81 Assim na medida em que as democracias passam a experimentar a estabilidade econômica, os seus cidadãos tendem a desenvolver uma cidadania mais coerente com a cidadania engajada. Esses cidadãos pós-materiais enfatizam normas participativas, tendência de modificar as elites, mais interesse em questões sociais e não econômicas e responsabilidade com outros na sociedade. Assim, Dalton (2015) argumenta que as mudanças políticas trazem tais transformações na vida pública:

- Padrões de Participação: menos associação ao voto e mais identificação com protestos e ações diretas.

- Tolerância Política: aceitação de grupos que possuem diferentes pontos de vista. - Políticas sociais: maior apoio aos programas sociais.

- Confiança no governo: diminuição da confiança em políticos e governo. - Ideais democráticos: pressão sobre a democracia em prol de seus ideais.

O autor vai de encontro a defesa de alguns dos principais cientistas políticos, estes preocupados que as erosões de padrões sociais típicos dos norte-americanos podem vir a causar a derrocada das democracias. Putnam (2000) conclui que o declínio da participação eleitoral é um dos mais visíveis sinais do desengajamento da vida comunitária, historicamente verificada na democracia norte-americana desde Alexis de Tocqueville. Entretanto, as mudanças nas formas de participação estão análogas às mudanças contemporâneas do envolvimento com as mídias (DALTON, 2015). Assim, o declínio da cidadania tradicional, entendida a partir do cumprimento de normas, apenas contribui para a erosão da participação eleitoral e a cidadania pelo engajamento possui ambivalência entre participar das eleições e prefere mais formas diretas de ação política. Dalton (2015) compara, então, dois grupos de gerações (2004 e 2014), buscando compreender como essas novas normas de cidadania estão mudando e o efeito dessas mudanças. O autor indica que as gerações mais recentes, em 2014, poderiam ter mudado as normas reconhecidas do que define sua cidadania. Todavia, a crise econômica pode ter controlado tal mudança, o que fez com que as normas tivessem apenas uma mudança marginal na década avaliada pelo autor, ou melhor, estão acontecendo entre aqueles que são jovens, com nível educacional alto e habilidades cognitivas altas. A geração atual consome muito mais informações sobre política, sociedade ou outros tópicos, estas geradas por uma diversidade de mídias, assistindo menos televisão, mas com mais alternativas de perspectivas políticas.
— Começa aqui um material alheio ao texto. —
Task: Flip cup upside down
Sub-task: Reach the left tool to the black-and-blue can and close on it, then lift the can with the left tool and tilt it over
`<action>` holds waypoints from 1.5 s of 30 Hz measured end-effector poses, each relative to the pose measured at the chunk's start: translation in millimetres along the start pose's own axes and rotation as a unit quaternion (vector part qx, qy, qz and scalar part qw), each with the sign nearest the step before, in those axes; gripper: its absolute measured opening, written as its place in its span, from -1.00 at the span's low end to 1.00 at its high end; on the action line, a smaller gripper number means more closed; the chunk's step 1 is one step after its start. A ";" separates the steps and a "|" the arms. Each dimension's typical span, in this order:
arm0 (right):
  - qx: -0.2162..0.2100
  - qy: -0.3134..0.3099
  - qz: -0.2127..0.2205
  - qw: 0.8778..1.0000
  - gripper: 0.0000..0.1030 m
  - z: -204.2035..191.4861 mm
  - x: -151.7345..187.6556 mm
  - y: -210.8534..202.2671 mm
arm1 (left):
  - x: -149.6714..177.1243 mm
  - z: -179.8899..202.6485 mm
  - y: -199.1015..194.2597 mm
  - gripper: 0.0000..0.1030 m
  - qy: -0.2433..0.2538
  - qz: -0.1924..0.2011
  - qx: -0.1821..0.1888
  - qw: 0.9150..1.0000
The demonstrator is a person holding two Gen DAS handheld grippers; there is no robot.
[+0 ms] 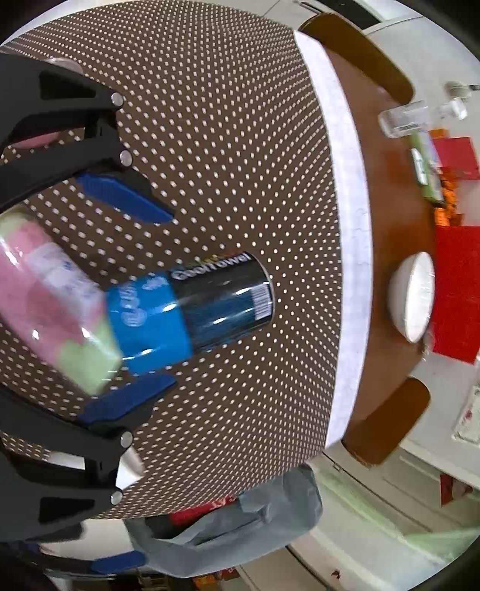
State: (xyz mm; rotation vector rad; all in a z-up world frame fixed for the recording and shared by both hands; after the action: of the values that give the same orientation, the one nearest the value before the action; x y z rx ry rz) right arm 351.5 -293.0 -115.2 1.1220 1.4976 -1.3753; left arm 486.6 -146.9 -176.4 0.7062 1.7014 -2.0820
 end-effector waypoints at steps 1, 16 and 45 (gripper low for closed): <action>-0.001 0.001 -0.003 1.000 0.88 1.4 0.3 3.1 | -2.6 0.2 6.0 0.60 0.003 -0.004 -0.010 1.000; -0.008 0.012 -0.012 1.000 0.88 10.9 14.0 11.3 | 1.1 19.2 72.5 0.57 -0.019 -0.077 -0.020 0.997; -0.021 0.020 0.003 1.000 0.88 3.8 12.3 -57.7 | -7.3 -23.8 -65.6 0.27 -0.039 0.069 -0.009 0.997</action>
State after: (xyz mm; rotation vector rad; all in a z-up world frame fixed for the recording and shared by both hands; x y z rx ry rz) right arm 292.7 -296.6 -110.6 1.1328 1.5423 -1.3194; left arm 459.0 -110.1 -123.5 0.7071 1.5801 -1.9712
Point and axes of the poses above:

82 Nesse sentido, as mudanças ocorridas na sociedade podem indicar o surgimento de uma nova categoria, a de cidadãos críticos. Esses são entendidos aqui por possuírem características similares as defendidas por Dalton (2015) que ressignifiquem os principais componentes da cidadania. Pelos quais desenvolvem concepções de engajamento social e político, mas desvinculadas das instituições políticas, o que pode ocorrer por meio de envolvimento com as redes sociais. Buscam modificar as elites, a partir de engajamentos e protestos que podem ser vinculados a manifestações, protestos e ocupações junto a transformações no status quo. Por fim, manifestam maior interesse em questões sociais e não econômicas, prevalecendo concepções humanitárias e com responsabilidade para com outros na sociedade.
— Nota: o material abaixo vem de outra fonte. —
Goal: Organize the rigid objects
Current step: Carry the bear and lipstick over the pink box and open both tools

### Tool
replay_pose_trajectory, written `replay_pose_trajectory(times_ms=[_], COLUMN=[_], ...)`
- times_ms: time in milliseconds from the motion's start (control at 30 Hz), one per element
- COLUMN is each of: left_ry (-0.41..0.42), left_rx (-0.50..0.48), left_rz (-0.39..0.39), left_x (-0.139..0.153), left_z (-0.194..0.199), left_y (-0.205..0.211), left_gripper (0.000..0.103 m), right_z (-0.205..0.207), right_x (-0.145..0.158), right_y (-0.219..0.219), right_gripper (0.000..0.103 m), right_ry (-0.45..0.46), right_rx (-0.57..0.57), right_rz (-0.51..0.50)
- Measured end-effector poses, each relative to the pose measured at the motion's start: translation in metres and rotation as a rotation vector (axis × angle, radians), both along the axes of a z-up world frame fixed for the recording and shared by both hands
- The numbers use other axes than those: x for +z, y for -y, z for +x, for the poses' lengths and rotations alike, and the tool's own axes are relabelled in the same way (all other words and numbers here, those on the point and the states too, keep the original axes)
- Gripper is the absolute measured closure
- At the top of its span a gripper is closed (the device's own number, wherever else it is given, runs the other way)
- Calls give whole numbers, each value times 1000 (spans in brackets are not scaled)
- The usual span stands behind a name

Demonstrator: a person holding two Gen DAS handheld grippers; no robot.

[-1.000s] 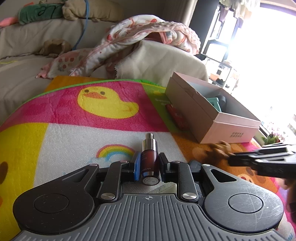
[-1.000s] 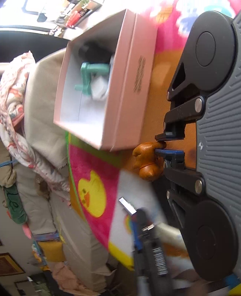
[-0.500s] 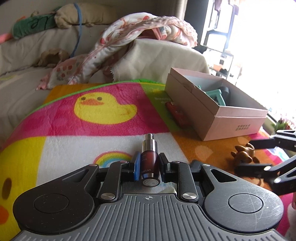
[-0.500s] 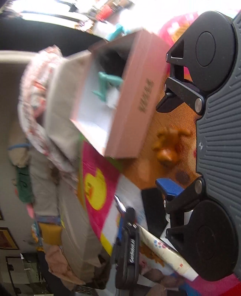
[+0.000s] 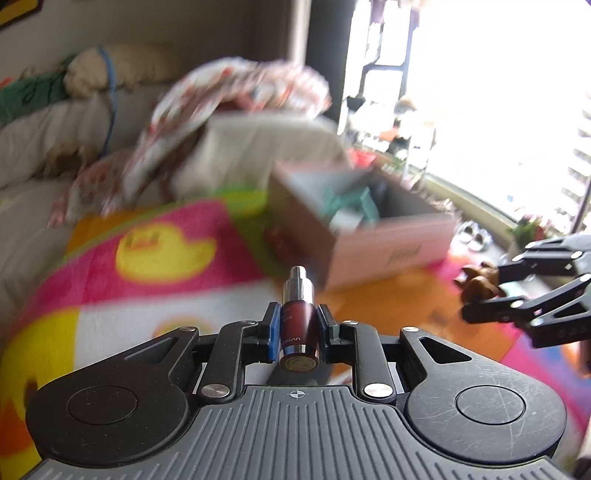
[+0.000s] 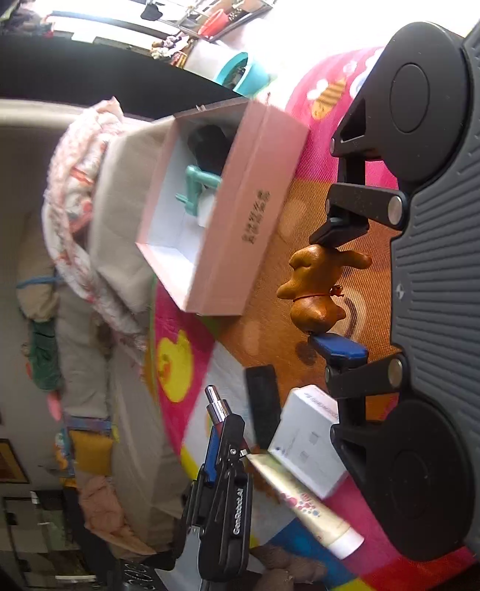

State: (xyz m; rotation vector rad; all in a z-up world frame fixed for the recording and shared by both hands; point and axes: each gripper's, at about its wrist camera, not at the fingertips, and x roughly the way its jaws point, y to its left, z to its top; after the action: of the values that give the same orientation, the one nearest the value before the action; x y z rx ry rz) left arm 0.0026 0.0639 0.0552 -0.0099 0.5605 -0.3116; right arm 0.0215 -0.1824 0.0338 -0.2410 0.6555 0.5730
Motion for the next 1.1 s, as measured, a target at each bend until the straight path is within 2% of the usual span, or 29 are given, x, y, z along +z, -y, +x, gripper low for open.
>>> replay_pose_trajectory(times_ms=[67,167,233,300,367,433,500,633,733,800,867,1000,1100], left_ry=[82,198,229,206,151,109,91,79,3,3,-9,-51,-138], left_rx=[-36,-76,-92,-100,-104,-87,-77,-55,-14,15,41,131,159], left_rz=[-2,-10,-38,-92,-131,-116,-99,-173,-133,-143,-185,-205,-206], left_x=[39,99,125,135,131,120,106,83,61,51,44,24,-3], left_z=[7,32,60,93,125,148,163,189,214,215,214,210,215], left_y=[10,30,43,52,60,69,75,73,69,54,35,-1,-16], left_gripper=[79,79,79,79,79,79,79,79,77,76,76,76,76], right_z=[0,8,19,33,50,68,82,107,121,117,101,62,45], right_x=[22,70,97,112,114,105,91,67,50,41,33,16,1], right_y=[10,23,27,27,25,21,18,11,-3,-6,-2,8,12], right_gripper=[53,52,52,52,52,52,52,52,49,42,34,33,33], right_ry=[45,168,241,285,269,221,177,125,98,89,109,126,99], right_rx=[-9,-38,-66,-99,-123,-131,-143,-139,-102,-108,-93,-82,-85], right_rz=[45,131,176,201,218,224,219,240,219,196,185,148,124])
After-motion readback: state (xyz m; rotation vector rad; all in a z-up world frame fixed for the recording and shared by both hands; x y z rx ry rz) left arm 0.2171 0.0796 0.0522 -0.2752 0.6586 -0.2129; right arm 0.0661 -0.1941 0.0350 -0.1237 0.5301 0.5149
De certa forma, os cidadãos críticos podem não se envolver nas concepções tradicionais de participação política, mas estão atentos as questões sociais em suas sociedades e dispostos a realizar críticas que culminem em engajamentos informais. O que pode ocorrer no contexto do uso das redes sociais e extrapolarem seus limites na medida em que sintam a necessidade de fazê-lo. Entende-se aqui que tais concepções não descreditam a concepção de orientações participativas e cívicas, mas pode indicar novos envolvimentos dos cidadãos com a política. Resta saber agora definições mais claras para essas orientações sobrepostas aos valores pós-materiais e valores de auto-expressão. Principalmente no caso brasileiro, em que há grande variabilidade de contextos socioeconômicos e disparidades de oportunidade para o alcance material necessário a sobrevivência.